Chapter 06

Problem 2

For parts (a) through (c), indicate which of i. through iv. is correct.

(a) The lasso, relative to least squares, is:

  1. Less flexible and hence will give improved prediction accuracy when its increase in bias is less than its decrease in variance.

(b) Repeat (a) for ridge regression relative to least squares.

  1. Less flexible and hence will give improved prediction accuracy when its increase in bias is less than its decrease in variance.

(c) Repeat (a) for non-linear methods relative to least squares.

  1. More flexible and hence will give improved prediction accuracy when its increase in variance is less than its decrease in bias.

Problem 9

In this exercise, we will predict the number of applications received using the other variables in the College data set.

library(ISLR)
attach(College)
set.seed(42)
sum(is.na(College))
## [1] 0

(a) Split the data set into a training set and a test set.

train.size <- dim(College)[1] / 2
set.seed(42)
train <- sample(1:dim(College)[1], train.size)
test <- -train
C_train <- College[train, ]
C_test <- College[test, ]

(b) Fit a linear model using least squares on the training set, and report the test error obtained.

fit_lm <- lm(Apps~., data=C_train)
pred_lm <- predict(fit_lm, C_test)
test_error <- mean((C_test[, "Apps"] - pred_lm)^2)
test_error
## [1] 1341776

Test RSS is \(1341776\)

(c) Fit a ridge regression model on the training set, with λ chosen by cross-validation.

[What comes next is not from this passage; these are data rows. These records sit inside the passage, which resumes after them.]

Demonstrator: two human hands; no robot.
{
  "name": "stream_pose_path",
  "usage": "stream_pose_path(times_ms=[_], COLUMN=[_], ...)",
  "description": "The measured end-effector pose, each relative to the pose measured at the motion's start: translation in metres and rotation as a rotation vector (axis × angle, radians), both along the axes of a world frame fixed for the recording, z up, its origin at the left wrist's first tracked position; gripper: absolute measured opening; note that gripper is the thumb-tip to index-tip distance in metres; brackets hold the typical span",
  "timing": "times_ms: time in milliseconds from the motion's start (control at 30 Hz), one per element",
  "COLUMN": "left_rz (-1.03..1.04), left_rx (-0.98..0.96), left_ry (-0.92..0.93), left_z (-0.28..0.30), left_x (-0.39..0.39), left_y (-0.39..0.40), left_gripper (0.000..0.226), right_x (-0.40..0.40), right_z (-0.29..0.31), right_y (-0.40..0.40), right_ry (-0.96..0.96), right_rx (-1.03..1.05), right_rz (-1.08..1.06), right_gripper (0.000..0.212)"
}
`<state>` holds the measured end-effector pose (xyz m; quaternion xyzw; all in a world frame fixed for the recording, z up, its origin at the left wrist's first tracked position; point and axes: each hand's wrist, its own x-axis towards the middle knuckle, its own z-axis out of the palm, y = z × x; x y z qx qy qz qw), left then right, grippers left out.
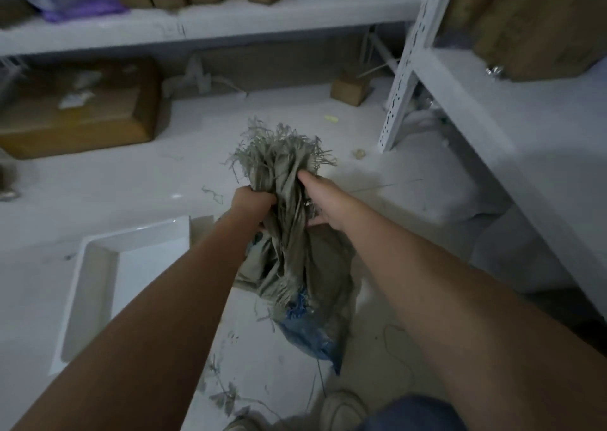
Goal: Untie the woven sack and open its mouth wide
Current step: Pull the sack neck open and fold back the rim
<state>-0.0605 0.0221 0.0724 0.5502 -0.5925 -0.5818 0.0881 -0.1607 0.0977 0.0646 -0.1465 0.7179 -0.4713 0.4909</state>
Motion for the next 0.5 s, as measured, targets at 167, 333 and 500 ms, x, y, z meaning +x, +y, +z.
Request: stream_pose_path(times_ms=[167, 333, 500], left_rz=[0.156, -0.009, -0.047], left_rx=[0.095, 0.235, 0.204], left_ry=[0.213, 0.288, 0.228], left_z=[0.063, 0.098, 0.085], left_x=[0.019, 0.057, 0.072], left_y=[0.017, 0.053, 0.075], left_gripper=[0.024, 0.051, 0.022], right_x=[0.017, 0.043, 0.082], right_z=[0.07, 0.094, 0.091], right_y=[0.02, 0.064, 0.078], right_ry=[-0.042, -0.283, -0.187], right_rx=[-0.098, -0.288, -0.101], right_rz=[-0.105, -0.265, -0.16], right_gripper=[0.051, 0.063, 0.04])
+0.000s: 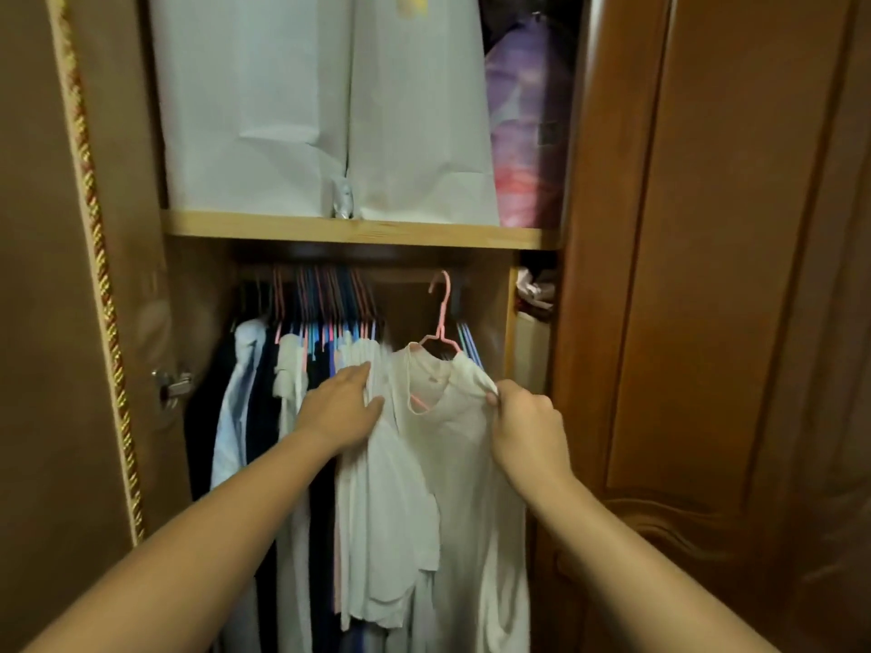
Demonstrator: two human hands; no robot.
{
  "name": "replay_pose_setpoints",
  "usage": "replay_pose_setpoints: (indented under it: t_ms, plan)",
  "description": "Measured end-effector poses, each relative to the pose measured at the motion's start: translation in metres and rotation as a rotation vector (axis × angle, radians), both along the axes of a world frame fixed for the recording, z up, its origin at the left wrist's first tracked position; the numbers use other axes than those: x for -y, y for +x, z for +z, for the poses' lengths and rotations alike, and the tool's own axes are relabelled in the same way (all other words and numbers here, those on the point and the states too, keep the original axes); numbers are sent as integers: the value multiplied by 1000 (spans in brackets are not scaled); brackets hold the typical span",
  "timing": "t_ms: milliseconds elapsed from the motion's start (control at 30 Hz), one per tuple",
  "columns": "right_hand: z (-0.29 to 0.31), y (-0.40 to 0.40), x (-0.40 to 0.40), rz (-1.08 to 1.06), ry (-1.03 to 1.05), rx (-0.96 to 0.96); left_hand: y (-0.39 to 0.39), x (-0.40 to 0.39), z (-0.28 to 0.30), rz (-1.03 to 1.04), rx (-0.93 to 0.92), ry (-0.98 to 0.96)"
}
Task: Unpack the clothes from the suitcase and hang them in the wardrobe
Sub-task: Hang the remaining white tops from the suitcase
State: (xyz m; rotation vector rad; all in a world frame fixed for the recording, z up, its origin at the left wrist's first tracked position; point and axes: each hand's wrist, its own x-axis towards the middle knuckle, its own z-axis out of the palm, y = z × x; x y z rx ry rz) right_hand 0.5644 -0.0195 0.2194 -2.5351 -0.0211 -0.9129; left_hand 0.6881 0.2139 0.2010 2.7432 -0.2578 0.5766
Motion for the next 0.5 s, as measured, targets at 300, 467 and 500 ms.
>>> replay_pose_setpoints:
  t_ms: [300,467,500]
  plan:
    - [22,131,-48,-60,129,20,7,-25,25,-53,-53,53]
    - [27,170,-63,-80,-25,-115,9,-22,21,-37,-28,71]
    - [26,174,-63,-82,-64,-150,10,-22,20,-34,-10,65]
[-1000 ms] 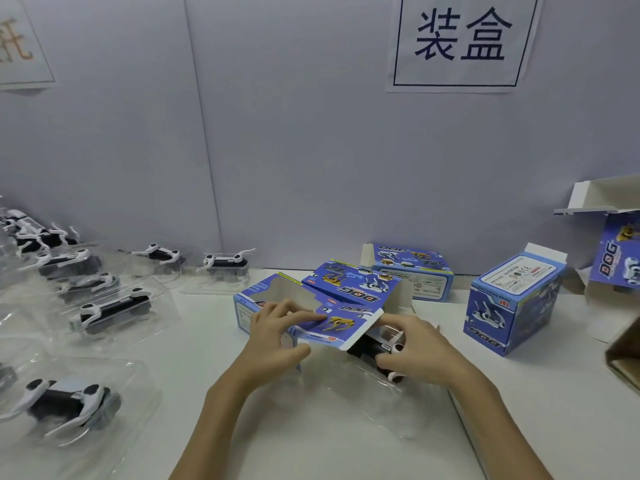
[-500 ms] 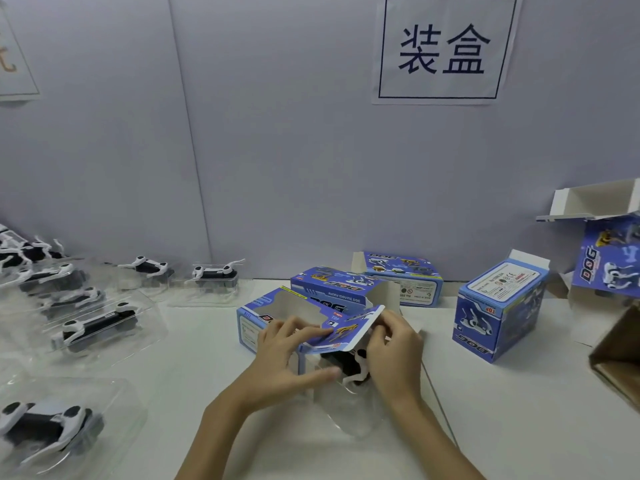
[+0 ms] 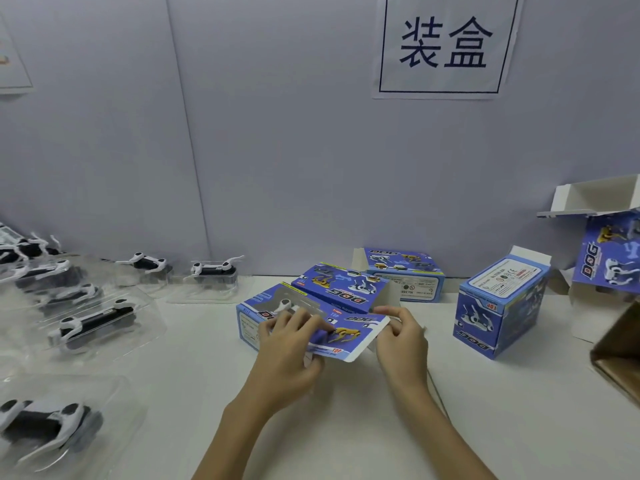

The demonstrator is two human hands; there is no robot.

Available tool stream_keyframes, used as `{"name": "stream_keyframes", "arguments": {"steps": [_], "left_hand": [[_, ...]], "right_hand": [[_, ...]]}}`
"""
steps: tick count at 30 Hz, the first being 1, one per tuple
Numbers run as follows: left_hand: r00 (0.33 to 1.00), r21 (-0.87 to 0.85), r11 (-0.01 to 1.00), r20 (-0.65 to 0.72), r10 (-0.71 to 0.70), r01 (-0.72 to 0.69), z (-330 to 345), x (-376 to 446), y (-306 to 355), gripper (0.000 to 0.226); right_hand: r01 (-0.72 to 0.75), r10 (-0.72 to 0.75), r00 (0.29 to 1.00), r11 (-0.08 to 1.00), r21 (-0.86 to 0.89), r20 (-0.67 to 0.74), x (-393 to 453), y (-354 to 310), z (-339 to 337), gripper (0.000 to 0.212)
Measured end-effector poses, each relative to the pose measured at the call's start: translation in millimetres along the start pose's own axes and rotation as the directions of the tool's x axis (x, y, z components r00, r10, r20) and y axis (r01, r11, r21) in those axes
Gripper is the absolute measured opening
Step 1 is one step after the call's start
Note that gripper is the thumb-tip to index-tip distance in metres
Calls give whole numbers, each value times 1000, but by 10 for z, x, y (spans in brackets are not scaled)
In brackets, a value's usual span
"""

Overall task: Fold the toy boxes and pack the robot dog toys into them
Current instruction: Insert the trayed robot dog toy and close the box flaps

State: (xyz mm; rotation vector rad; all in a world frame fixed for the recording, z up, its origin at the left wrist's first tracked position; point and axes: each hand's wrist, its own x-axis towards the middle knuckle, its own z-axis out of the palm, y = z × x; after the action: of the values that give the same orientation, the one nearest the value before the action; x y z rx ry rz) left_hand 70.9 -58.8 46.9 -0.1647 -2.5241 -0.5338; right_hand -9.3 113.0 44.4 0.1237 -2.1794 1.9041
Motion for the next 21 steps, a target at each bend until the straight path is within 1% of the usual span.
{"name": "stream_keyframes", "arguments": {"steps": [3, 5, 7, 9, 10, 11, 12, 14, 15, 16, 18, 19, 20, 21], "left_hand": [[999, 2, 1000, -47, -7, 8, 28, -6, -18, 28], [994, -21, 1000, -111, 3, -5, 20, -16, 26, 27], [974, -46, 998, -225, 33, -44, 1, -2, 72, 29], [912, -92, 992, -408, 39, -83, -25, 19, 102, 27], [874, -162, 982, -485, 4, -94, -50, 27, 112, 25], [845, -261, 960, -532, -57, -100, -91, 36, 123, 25], [824, -373, 923, -550, -135, -98, -139, 44, 128, 28], [806, -569, 819, -515, -293, -66, -220, 51, 118, 27], [804, -634, 772, -483, -347, -48, -249, 52, 112, 24], [804, -671, 740, -460, -376, -38, -271, 49, 109, 20], [831, -691, 720, -436, -345, -63, -294, 41, 121, 20], [850, -692, 716, -431, -303, -95, -296, 34, 133, 31], [866, -676, 723, -440, -238, -145, -289, 24, 133, 48], [871, -626, 752, -468, -152, -205, -270, 19, 112, 68]], "right_hand": [[2, -1, 997, 1000, -12, 79, 5, 17, 22, 49], [-28, 25, 992, 999, 25, 122, 3, 19, 35, 46], [-57, 47, 985, 997, 56, 165, 10, 25, 43, 37], [-51, 42, 977, 998, 37, 208, 33, 36, 47, 28], [-39, 30, 969, 999, 34, 244, 40, 36, 44, 25], [-17, 4, 954, 999, 42, 299, 34, 25, 42, 22], [14, -35, 929, 998, 59, 368, 19, -1, 43, 20], [75, -121, 882, 990, 118, 456, -40, -68, 56, 25], [122, -176, 874, 982, 145, 453, -72, -89, 67, 26], [187, -236, 878, 970, 155, 416, -104, -108, 75, 25], [302, -326, 902, 945, 123, 283, -147, -145, 74, 20], [332, -347, 913, 937, 107, 212, -156, -169, 62, 22], [359, -368, 918, 929, 84, 144, -152, -194, 35, 22], [396, -399, 914, 917, 54, 76, -143, -221, -2, 20]]}}
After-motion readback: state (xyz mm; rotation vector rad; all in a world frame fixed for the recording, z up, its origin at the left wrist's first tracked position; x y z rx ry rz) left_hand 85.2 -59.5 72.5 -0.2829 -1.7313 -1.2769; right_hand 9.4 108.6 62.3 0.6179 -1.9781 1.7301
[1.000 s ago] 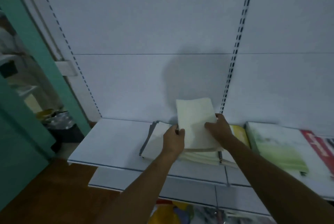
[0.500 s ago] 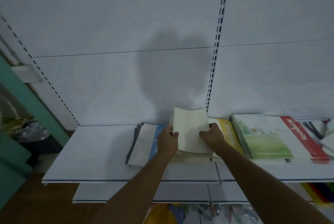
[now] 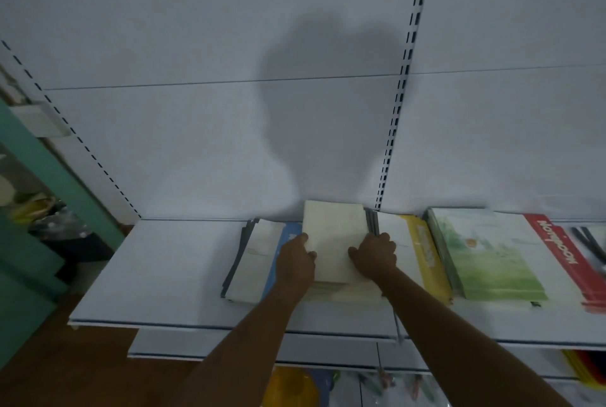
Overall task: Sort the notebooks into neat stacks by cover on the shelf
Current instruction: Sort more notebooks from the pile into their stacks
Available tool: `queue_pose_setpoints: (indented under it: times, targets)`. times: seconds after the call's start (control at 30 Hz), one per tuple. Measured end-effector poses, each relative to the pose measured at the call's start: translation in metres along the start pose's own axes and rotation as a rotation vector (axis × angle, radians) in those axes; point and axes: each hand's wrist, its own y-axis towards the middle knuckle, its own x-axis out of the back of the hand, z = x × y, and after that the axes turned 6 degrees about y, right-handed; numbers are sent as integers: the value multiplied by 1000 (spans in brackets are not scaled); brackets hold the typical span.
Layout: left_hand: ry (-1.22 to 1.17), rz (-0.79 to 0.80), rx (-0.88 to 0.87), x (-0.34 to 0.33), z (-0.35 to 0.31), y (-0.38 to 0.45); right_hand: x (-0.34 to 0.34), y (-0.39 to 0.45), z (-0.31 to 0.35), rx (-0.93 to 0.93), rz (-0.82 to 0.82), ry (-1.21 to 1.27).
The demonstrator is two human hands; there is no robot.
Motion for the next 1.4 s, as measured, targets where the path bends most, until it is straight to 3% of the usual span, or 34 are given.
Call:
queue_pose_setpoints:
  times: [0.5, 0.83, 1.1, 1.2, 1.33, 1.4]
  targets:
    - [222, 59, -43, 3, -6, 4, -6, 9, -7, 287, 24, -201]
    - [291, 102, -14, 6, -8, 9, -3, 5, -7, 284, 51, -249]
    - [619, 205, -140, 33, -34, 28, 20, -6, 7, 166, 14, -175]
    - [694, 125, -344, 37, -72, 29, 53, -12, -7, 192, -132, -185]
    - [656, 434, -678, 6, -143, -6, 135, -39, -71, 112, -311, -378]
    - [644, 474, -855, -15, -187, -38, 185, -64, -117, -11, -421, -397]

Report the test error obtained.

library(glmnet)
matrix_train <- model.matrix(Apps~., data=C_train)
matrix_test <- model.matrix(Apps~., data=C_test)
grid <- 10 ^ seq(4, -2, length=100)
ridge_re <- cv.glmnet(matrix_train, C_train[, "Apps"], alpha=0, lambda=grid, thresh=1e-12)
best_lmba <- ridge_re$lambda.min
best_lmba
## [1] 43.28761
pred_ridge_re <- predict(ridge_re, newx=matrix_test, s=best_lmba)
mean((C_test[, "Apps"] - pred_ridge_re)^2)
## [1] 1462449

The best λ is ~\(43.3\)

The RSS \(1462449\) is higher than the OLS of \(1341776\).

(d) Fit a lasso model on the training set, with λ chosen by crossvalidation. Report the test error obtained, along with the number of non-zero coefficient estimates.

lasso_1 <- cv.glmnet(matrix_train, C_train[, "Apps"], alpha=1, lambda=grid, thresh=1e-12)
best_lmba <- lasso_1$lambda.min
best_lmba
## [1] 21.54435
pred_lasso <- predict(lasso_1, newx=matrix_test, s=best_lmba)
mean((C_test[, "Apps"] - pred_lasso)^2)
## [1] 1410193

The best λ is ~\(21.5\)

The RSS \(1410193\) is higher than the OLS of \(1341776\).

The coefficients are on the output below:

lasso_2 <- glmnet(model.matrix(Apps~., data=College), College[, "Apps"], alpha=1)
predict(lasso_2, s=best_lmba, type="coefficients")
## 19 x 1 sparse Matrix of class "dgCMatrix"
##                         1
## (Intercept) -6.038452e+02
## (Intercept)  .           
## PrivateYes  -4.235413e+02
## Accept       1.455236e+00
## Enroll      -2.003696e-01
## Top10perc    3.367640e+01
## Top25perc   -2.403036e+00
## F.Undergrad  .           
## P.Undergrad  2.086035e-02
## Outstate    -5.781855e-02
## Room.Board   1.246462e-01
## Books        .           
## Personal     1.832910e-05
## PhD         -5.601313e+00
## Terminal    -3.313824e+00
## S.F.Ratio    4.478684e+00
## perc.alumni -9.796600e-01
## Expend       6.967693e-02
## Grad.Rate    5.159652e+00

(e) Fit a PCR model on the training set, with M chosen by crossvalidation. Report the test error obtained, along with the value of M selected by cross-validation.

library(pls)
prin_comp_re <- pcr(Apps~., data=C_train, scale=TRUE, validation="CV")
validationplot(prin_comp_re, val.type="MSEP")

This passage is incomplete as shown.